3

It is not clear how PTX is compressed in a fatbinary. I'm doing some research and by looking at the binary it seems a sort of LZ77 (or LZSS?). I've prepared some tests:

Small PTX. A simple vec_add (poorly implemented): Input,Output and CUDA Source.

Larger PTX. lavaMD from Rodinia Benchmarks: Input, Output and CUDA Source

Note: The question is the same of the following thread on NVIDIA Developers Forum (I am the author of the thread).

fusiled
  • 31
  • 3
  • 3
    Is your question, "How is PTX encoded in a fatbinary?" It is best to clearly ask your question when posting so that those responding know what to answer. – dingo_kinznerhook Oct 16 '18 at 14:06
  • @dingo_kinznerhook Done. Thank you for your suggestion. – fusiled Oct 16 '18 at 14:10
  • "I'm doing some research and by looking at the binary it seems a sort of LZ77 compression." Which binary are you looking at? vec_add.fatbin is clearly not compressed. – julian Oct 16 '18 at 14:14
  • @SYS_V The binary is not compressed, but the PTX code inside yes. The PTX code is saved as a string inside the fatbin. You can try to download the second link a open it with a text editor. You can see pieces of strings regarding the PTX, but it is not in a plaintext form. – fusiled Oct 16 '18 at 14:18
  • encoding != compression. Are you able to provide larger samples (on the order of kilobytes or megabytes in size)? The tiny amount of data in the file provided is insufficient for meaningful analysis. – julian Oct 16 '18 at 14:26
  • 1
    @SYS_V I've updated a larger example. I can try to cook a bigger one. I think that PTX maximum size is 2MB – fusiled Oct 16 '18 at 15:10

1 Answers1

2

I know this question is rather old, but I recently also needed to understand the compression of CUDA fatbinaries. It indeed seems to be a compression somewhat similar to LZ77. I wrote the following code that seems to decompress the actual text sections of compressed fatbinaries.
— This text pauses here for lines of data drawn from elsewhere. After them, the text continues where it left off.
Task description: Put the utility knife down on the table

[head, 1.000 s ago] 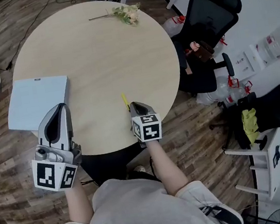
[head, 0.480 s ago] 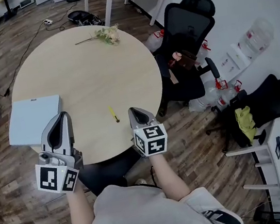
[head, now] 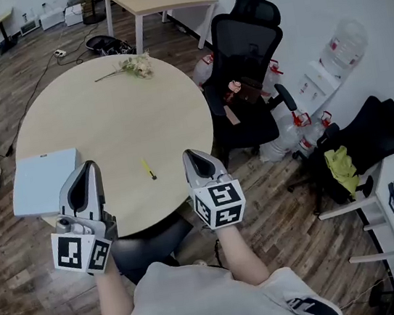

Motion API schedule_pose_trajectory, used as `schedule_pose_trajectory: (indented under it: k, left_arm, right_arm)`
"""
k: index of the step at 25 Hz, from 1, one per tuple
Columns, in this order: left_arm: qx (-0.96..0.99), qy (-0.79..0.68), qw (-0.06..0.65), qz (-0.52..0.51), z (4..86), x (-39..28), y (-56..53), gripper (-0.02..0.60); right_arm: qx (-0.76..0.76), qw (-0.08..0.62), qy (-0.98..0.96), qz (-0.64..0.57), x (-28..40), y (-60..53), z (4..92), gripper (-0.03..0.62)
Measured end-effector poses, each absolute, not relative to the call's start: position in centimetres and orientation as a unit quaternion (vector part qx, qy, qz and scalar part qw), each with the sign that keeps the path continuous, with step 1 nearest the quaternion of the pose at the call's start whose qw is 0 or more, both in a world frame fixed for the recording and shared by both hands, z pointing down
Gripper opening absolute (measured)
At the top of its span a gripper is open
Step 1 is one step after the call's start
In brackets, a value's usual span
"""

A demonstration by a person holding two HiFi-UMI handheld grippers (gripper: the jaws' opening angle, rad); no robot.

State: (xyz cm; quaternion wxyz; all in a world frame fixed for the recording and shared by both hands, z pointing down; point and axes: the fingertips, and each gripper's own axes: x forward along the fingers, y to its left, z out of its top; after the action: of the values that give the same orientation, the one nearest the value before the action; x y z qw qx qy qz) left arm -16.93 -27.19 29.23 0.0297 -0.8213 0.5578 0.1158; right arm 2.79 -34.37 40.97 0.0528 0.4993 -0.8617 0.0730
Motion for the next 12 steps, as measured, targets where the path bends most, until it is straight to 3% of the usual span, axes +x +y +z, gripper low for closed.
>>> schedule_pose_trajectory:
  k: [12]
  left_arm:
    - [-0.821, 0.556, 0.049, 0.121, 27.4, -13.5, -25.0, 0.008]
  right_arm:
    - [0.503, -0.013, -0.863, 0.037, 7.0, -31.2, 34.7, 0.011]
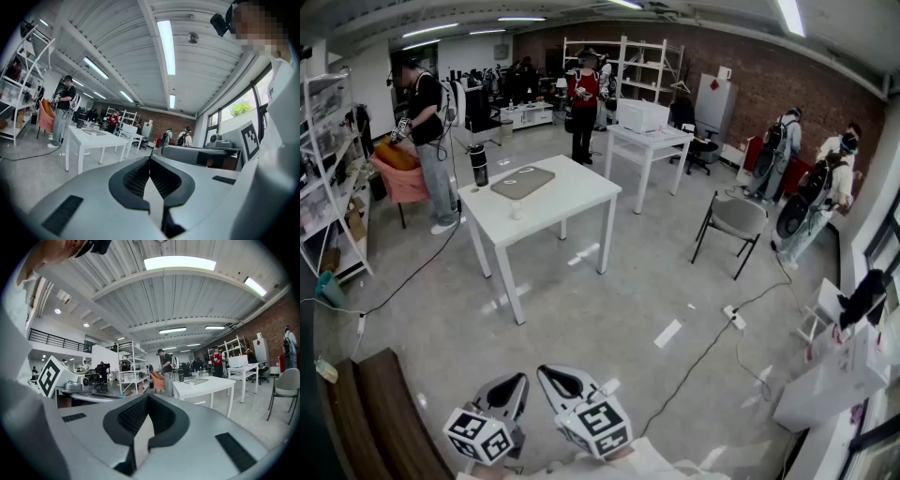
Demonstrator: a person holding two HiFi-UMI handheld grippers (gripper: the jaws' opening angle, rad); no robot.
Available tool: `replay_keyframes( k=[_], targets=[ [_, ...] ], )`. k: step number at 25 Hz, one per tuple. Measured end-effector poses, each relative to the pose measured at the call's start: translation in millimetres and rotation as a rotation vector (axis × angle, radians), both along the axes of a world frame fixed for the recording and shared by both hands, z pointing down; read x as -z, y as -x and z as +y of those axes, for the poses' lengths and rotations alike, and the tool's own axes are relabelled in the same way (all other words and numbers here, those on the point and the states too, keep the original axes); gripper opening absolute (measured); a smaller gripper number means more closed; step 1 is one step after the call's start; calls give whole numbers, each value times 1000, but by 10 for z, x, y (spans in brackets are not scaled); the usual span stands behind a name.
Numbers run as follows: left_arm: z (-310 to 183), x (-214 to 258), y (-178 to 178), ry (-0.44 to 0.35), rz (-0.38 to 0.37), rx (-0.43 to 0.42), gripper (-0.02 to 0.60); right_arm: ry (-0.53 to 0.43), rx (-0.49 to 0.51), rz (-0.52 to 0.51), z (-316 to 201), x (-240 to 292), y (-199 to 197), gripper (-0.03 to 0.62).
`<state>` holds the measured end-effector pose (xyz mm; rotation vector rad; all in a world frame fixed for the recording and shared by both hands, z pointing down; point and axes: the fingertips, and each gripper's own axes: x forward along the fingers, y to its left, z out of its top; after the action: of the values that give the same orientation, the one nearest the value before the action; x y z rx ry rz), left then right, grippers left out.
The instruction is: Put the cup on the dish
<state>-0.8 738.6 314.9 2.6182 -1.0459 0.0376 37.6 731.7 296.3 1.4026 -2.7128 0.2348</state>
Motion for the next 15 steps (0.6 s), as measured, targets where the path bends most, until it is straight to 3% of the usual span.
replay_keyframes(
  k=[6, 15],
  targets=[
    [-2, 0, 62, 12, -4, 4, 8, 22, 37, -3, 62, -4, 132, 12],
    [-58, 0, -26, 7, -3, -25, 8, 13, -1, 20, -28, -14, 30, 12]
  ],
)
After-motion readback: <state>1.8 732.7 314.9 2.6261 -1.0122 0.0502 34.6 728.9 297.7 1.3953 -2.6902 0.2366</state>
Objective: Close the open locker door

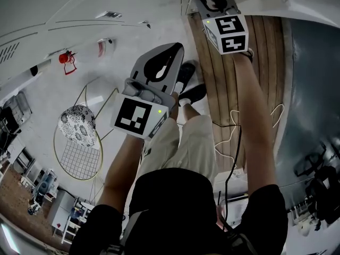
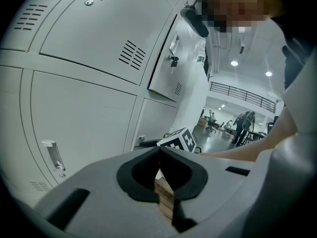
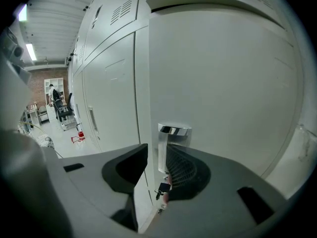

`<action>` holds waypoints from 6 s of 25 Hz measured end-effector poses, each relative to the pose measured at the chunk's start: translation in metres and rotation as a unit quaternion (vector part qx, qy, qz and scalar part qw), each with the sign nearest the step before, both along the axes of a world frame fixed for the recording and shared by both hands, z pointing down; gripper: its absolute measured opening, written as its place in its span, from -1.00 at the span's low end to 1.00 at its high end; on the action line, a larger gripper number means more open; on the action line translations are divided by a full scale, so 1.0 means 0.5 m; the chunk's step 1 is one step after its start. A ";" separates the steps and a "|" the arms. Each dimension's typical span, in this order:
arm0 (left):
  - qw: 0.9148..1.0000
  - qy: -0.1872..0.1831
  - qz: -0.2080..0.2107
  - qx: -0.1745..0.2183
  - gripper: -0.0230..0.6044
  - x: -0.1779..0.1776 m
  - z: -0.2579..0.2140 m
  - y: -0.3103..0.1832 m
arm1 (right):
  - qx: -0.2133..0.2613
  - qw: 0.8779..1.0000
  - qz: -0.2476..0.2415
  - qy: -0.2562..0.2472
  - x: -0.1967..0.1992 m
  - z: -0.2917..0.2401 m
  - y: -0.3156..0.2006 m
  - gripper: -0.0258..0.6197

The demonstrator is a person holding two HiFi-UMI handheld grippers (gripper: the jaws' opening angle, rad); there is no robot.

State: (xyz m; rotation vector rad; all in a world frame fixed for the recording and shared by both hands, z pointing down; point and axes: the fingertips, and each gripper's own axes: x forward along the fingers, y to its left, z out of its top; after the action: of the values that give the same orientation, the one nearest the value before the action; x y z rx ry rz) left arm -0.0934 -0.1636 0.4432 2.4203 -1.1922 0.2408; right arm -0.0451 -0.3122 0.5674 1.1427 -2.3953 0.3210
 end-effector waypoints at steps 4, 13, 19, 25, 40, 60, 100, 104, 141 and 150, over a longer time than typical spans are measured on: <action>1.000 -0.001 -0.002 0.000 -0.87 -0.005 0.001 -0.002 | 0.001 1.000 0.000 -0.001 -0.005 0.002 -0.007 -0.58; 1.000 -0.002 -0.002 -0.003 -0.87 -0.012 0.007 -0.004 | 0.004 1.000 0.007 -0.003 -0.011 0.002 -0.020 -0.57; 1.000 -0.002 0.000 -0.009 -0.87 -0.006 0.008 0.000 | 0.004 1.000 0.014 -0.008 -0.012 0.001 -0.018 -0.54; 1.000 -0.005 0.003 -0.002 -0.87 -0.004 0.005 0.001 | 0.002 1.000 0.015 -0.004 -0.010 0.000 -0.019 -0.54; 1.000 -0.007 0.005 0.006 -0.87 -0.005 -0.019 0.012 | 0.003 0.999 0.041 0.005 0.012 -0.019 -0.003 -0.44; 0.999 -0.004 0.045 0.023 -0.87 0.082 -0.133 0.100 | 0.026 0.997 0.058 -0.054 0.093 -0.261 0.205 -0.50; 0.993 0.033 0.076 0.081 -0.87 0.132 -0.424 0.411 | 0.089 0.972 0.167 -0.136 0.281 -0.656 0.714 -0.90; 0.992 0.037 0.092 0.084 -0.87 0.096 -0.434 0.420 | 0.098 0.966 0.198 -0.135 0.271 -0.668 0.736 -0.90; 0.977 0.072 0.157 0.124 -0.87 -0.276 -0.501 0.586 | 0.155 0.942 0.276 -0.110 -0.085 -0.772 1.002 -0.91; 0.977 0.076 0.160 0.122 -0.87 -0.273 -0.502 0.582 | 0.156 0.944 0.271 -0.110 -0.095 -0.770 1.003 -0.91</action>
State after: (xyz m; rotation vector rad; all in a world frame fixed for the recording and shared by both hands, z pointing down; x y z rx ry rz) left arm -0.2299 0.1274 0.1923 2.7839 -0.8012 0.0012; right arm -0.0925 0.1893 0.1822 2.0127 -2.3276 0.2550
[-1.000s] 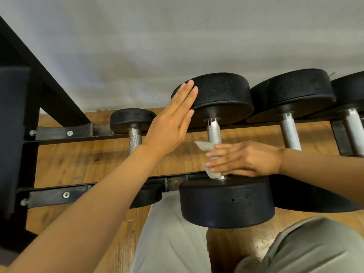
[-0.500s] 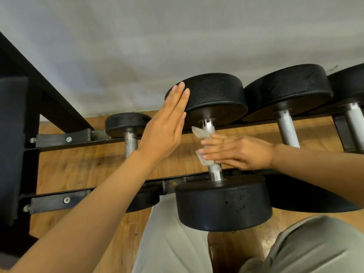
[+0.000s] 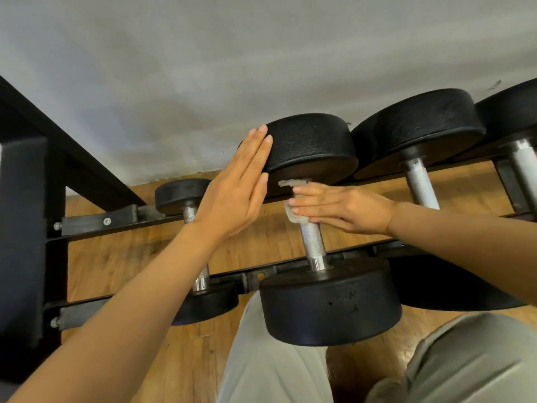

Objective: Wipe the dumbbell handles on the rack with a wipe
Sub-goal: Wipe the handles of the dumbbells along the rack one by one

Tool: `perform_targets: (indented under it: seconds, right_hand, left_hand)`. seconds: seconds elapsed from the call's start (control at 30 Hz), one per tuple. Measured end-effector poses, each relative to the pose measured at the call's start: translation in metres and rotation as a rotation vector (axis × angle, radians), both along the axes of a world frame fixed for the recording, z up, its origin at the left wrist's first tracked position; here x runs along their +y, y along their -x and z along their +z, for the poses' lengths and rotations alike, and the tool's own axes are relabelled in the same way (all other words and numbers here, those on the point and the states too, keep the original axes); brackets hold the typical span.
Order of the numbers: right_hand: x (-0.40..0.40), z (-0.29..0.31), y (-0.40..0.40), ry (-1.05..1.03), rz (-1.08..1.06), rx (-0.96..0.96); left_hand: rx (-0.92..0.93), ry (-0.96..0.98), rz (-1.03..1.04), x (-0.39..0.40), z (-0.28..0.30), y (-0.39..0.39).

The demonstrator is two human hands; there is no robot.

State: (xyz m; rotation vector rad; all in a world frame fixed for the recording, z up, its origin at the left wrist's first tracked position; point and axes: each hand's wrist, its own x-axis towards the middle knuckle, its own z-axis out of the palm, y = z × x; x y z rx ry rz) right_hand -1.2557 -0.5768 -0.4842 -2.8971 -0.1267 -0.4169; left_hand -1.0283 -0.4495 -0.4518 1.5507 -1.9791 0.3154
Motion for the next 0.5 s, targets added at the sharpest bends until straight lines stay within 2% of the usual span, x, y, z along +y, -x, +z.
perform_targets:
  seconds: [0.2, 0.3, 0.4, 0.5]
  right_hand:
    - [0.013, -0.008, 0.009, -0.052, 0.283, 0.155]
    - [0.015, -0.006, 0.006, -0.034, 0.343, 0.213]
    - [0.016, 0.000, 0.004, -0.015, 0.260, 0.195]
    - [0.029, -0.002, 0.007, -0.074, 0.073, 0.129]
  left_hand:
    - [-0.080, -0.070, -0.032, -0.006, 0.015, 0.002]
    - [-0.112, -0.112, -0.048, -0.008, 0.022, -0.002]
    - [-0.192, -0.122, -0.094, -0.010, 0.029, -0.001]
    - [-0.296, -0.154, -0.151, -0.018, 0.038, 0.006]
size_t decompress(const uint8_t* input, size_t input_size, uint8_t* output, size_t output_size)
{
    size_t ipos = 0, opos = 0;  
    uint16_t next_nclen;  // length of next non-compressed segment
    uint16_t next_clen;   // length of next compressed segment
    uint16_t back_offset; // negative offset where redudant data is located, relative to current opos
while (ipos < input_size) {
    next_nclen = (input[ipos] & 0xf0) >> 4;
    next_clen = 4 + (input[ipos] & 0xf);
    if (next_nclen == 0xf) {
        next_nclen += input[++ipos];
    }

    if (memcpy(output + opos, input + (++ipos), next_nclen) == NULL) {
        fprintf(stderr, "Error copying data");
        return 0;
    }
    ipos += next_nclen;
    opos += next_nclen;
    if (ipos >= input_size || opos >= output_size) {
        break;
    }
    back_offset = input[ipos] + (input[ipos + 1] << 8);       
    ipos += 2;
    if (next_clen == 0xf+4) {
        do {
            next_clen += input[ipos++];
        } while (input[ipos - 1] == 0xff);
    }
    if (next_clen <= back_offset) {
        if (memcpy(output + opos, output + opos - back_offset, next_clen) == NULL) {
            fprintf(stderr, "Error copying data");
            return 0;
        }
    } else {
        if (memcpy(output + opos, output + opos - back_offset, back_offset) == NULL) {
            fprintf(stderr, "Error copying data");
            return 0;
        }
        for (size_t i = back_offset; i < next_clen; i++) {
            output[opos + i] = output[opos + i - back_offset];
        }
    }
    opos += next_clen;
}
return opos;

}

I am no compression expert but I think this is a variant of LZ4 compression. There is some more code related to decoding the fatbinary headers here: https://github.com/n-eiling/cuda-fatbin-decompression. The output is bit identical to using nvcc with the --no-compress flag.

nee
  • 21
  • 3